As these protein fragments flood the intestinal lumen, specialized enzymes like trypsin and chymotrypsin meticulously break them down into individual amino acids. These free amino acids, eager to find their new homes, have different ways to enter the enterocytes:
Cotransport with Sodium: Like savvy shoppers using conveyor belts, some amino acids hitch a ride with sodium ions through specific transporters. This "sodium-coupled cotransport" ensures efficient uptake against the concentration gradient.
Facilitated Diffusion: Other amino acids, smaller and nimbler, take a more leisurely route. They pass through dedicated transporters like GLUTs, navigating the membrane like expert shoppers browsing for the perfect fit.
Active Transport: Some rarer amino acids require a more exclusive entrance. Using pumps powered by ATP, the energy currency of cells, they are actively transported against the concentration gradient, ensuring no valuable molecule is left behind.
This slide is the lipid digestion . Triacylglycerols (TGs) and glycogen - two major forms of stored energy. TGs which are more efficient energy stores because: (1) They are stored in an anhydrous form (2) Their fatty acids are more reduced than monosaccharides
Digestion – Mainly occur in small intestine. Enzyme – pancreatic lipase. Lipase catalyzes hydrolysis at the C1 and C3 positions of TGs producing free fatty acids and 2-monoacylglycerol
Fatty acids and monoglycerides enter the enterocytes by simple diffusion. Inside the enterocytes the molecules are reassembled into triglycerides and are packaged into large particles called chylomicrons. The chylomicrons are secreted across the basolateral membrane by exocytosis.
Chylomicrons are released from the epithelial cells and are transported via the lacteals to the liver.
While in the liver, chylomicrons may be modified to form a variety of lipoproteins.
Low density lipoproteins will transport lipids via the bloodstream to cells.
High density lipoproteins will scavenge excess lipids from the bloodstream and tissues and return them to the liver.
Active Transport: Sodium, potassium, calcium, and iron, the VIPs of the mineral world, often require active transport. Imagine tiny pumps, fueled by ATP, pushing these minerals uphill against the concentration gradient, ensuring their delivery even when numbers are scarce.
Channel-mediated diffusion: Some minerals, like chloride and magnesium, find their way through dedicated channels in the cell membrane, like guests with special passes to a VIP lounge.
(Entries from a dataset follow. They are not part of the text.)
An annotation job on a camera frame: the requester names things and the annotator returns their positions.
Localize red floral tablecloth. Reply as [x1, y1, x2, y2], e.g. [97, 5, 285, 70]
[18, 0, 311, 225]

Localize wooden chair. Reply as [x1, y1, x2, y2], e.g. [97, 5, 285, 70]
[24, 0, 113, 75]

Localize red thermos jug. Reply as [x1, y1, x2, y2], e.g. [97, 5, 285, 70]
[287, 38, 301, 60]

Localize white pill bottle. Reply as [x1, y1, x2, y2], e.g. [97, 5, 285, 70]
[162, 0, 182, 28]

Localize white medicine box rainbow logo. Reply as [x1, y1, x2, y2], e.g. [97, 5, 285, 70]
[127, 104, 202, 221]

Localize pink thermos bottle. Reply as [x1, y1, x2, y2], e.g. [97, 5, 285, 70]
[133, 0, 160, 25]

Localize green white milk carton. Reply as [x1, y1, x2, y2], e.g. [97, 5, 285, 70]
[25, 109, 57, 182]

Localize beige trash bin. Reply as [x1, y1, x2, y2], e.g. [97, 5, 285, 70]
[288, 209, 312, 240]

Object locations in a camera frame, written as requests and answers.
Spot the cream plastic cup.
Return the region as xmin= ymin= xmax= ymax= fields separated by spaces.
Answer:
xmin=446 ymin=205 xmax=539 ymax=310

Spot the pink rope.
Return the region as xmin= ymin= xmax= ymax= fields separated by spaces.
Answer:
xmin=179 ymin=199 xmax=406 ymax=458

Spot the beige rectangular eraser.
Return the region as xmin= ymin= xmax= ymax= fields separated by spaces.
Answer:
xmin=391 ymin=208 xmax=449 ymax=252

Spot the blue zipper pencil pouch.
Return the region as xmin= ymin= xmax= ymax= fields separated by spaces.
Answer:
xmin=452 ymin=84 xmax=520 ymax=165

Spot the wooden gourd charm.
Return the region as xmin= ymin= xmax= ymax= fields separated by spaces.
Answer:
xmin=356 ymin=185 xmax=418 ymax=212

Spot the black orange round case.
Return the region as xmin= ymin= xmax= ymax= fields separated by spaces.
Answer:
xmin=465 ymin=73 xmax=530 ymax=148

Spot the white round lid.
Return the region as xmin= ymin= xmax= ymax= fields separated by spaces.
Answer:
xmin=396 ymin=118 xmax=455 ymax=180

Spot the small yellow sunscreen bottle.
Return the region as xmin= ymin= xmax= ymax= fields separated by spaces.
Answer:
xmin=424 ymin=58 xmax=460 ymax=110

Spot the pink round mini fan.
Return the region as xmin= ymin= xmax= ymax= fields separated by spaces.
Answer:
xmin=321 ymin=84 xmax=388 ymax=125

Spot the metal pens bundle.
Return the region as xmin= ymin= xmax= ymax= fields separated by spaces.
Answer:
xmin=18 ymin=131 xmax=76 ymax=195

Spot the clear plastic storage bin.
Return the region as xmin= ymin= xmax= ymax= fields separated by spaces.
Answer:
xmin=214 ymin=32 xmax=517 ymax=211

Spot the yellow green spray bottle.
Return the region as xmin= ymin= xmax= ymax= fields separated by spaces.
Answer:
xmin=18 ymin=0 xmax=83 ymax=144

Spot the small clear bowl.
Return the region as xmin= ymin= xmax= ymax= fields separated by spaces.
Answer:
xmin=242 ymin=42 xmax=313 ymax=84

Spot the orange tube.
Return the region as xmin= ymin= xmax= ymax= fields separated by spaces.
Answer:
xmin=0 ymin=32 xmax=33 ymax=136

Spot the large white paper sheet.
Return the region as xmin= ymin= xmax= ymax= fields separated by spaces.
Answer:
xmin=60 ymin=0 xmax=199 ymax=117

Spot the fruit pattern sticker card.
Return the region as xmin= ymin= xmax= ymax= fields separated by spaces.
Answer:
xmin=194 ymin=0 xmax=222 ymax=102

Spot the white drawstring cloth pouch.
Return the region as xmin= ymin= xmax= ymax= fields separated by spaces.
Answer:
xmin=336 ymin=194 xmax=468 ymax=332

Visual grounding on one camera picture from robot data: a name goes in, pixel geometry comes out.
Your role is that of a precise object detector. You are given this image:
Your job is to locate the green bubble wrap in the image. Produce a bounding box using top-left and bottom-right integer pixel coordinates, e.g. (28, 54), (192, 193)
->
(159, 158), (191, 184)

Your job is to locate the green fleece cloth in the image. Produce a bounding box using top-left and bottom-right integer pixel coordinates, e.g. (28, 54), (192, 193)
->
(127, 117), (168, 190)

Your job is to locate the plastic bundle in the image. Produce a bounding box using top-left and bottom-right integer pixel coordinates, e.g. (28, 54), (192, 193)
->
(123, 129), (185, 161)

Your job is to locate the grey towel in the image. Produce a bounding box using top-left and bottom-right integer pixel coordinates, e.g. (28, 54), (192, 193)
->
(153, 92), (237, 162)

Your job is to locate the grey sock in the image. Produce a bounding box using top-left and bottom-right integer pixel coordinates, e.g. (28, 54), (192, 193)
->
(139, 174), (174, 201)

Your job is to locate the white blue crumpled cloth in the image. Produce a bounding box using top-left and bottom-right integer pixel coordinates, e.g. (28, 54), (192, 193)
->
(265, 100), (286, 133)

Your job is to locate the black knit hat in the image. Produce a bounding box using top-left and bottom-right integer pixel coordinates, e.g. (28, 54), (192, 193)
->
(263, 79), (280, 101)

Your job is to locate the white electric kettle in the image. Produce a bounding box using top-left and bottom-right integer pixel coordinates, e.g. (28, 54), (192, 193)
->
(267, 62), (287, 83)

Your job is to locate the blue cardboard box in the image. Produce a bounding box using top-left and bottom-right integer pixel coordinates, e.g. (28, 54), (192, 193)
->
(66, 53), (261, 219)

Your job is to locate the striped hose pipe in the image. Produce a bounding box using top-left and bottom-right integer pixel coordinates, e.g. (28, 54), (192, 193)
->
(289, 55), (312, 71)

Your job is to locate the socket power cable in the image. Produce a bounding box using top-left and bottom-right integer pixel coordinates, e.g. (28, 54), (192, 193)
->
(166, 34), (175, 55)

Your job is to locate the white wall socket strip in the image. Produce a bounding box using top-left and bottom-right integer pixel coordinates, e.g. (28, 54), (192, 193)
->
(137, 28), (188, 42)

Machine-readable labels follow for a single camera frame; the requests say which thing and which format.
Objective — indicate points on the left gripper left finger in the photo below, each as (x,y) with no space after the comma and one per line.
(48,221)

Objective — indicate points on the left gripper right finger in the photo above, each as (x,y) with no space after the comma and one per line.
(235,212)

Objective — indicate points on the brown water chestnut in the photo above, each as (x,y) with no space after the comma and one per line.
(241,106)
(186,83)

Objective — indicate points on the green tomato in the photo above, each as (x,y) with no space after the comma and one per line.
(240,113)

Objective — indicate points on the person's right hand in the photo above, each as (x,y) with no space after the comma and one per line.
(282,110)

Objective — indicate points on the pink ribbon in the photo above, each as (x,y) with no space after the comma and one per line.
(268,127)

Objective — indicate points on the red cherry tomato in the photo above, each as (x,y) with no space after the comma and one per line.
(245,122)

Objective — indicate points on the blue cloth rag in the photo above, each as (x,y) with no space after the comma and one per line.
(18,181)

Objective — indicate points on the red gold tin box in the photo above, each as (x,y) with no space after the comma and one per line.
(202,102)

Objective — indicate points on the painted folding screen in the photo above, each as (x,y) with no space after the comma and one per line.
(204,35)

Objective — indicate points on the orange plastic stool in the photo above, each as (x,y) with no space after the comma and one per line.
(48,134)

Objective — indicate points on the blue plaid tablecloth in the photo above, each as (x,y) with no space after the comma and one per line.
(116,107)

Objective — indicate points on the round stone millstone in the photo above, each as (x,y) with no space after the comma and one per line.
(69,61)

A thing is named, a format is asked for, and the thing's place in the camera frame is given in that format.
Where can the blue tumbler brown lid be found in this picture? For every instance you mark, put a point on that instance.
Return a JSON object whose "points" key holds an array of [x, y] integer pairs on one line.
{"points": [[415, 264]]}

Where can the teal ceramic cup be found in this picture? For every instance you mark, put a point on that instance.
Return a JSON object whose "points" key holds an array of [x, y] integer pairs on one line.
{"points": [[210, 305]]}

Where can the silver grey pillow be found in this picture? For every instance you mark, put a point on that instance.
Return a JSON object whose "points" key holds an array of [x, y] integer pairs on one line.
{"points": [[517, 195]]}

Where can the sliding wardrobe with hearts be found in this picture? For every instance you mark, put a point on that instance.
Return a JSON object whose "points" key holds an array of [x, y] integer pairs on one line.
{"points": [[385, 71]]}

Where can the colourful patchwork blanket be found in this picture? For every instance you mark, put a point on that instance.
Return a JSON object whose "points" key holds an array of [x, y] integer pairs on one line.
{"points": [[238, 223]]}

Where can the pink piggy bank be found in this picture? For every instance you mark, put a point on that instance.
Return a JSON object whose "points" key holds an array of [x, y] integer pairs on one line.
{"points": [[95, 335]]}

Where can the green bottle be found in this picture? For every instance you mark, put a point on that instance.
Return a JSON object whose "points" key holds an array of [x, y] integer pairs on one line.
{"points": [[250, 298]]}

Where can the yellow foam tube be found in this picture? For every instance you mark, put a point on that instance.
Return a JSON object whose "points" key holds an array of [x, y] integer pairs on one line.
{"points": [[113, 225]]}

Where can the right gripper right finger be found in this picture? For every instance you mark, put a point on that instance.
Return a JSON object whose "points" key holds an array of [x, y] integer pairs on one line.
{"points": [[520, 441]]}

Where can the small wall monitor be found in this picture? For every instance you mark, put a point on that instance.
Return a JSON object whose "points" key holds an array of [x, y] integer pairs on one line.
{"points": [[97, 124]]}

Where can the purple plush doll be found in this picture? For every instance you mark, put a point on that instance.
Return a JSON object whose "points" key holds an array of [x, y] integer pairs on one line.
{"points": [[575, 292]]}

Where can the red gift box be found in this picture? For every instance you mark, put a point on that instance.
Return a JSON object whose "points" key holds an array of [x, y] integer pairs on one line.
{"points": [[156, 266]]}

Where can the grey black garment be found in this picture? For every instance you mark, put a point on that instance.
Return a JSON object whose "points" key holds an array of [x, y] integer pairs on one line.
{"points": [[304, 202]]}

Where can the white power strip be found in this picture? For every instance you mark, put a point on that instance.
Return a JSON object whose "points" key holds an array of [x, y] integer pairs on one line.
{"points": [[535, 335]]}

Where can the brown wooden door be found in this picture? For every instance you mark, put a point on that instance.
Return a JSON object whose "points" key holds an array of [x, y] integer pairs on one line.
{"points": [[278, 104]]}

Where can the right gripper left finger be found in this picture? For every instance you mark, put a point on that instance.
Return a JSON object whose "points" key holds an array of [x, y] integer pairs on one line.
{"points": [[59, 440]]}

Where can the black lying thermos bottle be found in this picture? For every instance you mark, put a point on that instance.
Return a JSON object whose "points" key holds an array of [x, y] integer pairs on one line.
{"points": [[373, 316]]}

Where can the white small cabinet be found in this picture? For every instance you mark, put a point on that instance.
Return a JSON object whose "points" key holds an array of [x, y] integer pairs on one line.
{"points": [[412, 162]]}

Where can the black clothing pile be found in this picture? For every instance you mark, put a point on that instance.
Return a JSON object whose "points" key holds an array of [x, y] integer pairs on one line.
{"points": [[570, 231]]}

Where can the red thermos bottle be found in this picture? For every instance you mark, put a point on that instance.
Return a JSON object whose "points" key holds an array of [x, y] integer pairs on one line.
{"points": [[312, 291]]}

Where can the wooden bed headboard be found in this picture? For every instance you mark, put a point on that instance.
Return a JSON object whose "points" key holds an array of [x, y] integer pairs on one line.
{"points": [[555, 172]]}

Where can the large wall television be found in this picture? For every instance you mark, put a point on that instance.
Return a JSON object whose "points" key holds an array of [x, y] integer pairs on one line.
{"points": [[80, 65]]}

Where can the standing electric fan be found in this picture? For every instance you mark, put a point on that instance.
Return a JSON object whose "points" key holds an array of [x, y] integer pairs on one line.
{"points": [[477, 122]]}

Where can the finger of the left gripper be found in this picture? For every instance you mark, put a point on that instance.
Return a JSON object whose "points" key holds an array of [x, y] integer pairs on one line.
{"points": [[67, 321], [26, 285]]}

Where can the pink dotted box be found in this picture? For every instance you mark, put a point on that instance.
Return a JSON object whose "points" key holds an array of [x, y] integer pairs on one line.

Carrier-mediated diffusion: Other minerals, like zinc and copper, rely on specific carrier proteins that bind them and ferry them across the membrane, ensuring selective passage and efficient uptake.
Absorption and excretion of water. If the Daily Meal (DM) contains 5.0 kg of water, the small and large intestines will absorb a large amount of this water (approximately 4.5 kg), and only a small amount of water (0.5 kg) will be excreted from the body with feces.
Now summary of digestion and absorption in non-ruminant.
That’s all about me. Thank you very much for your patience.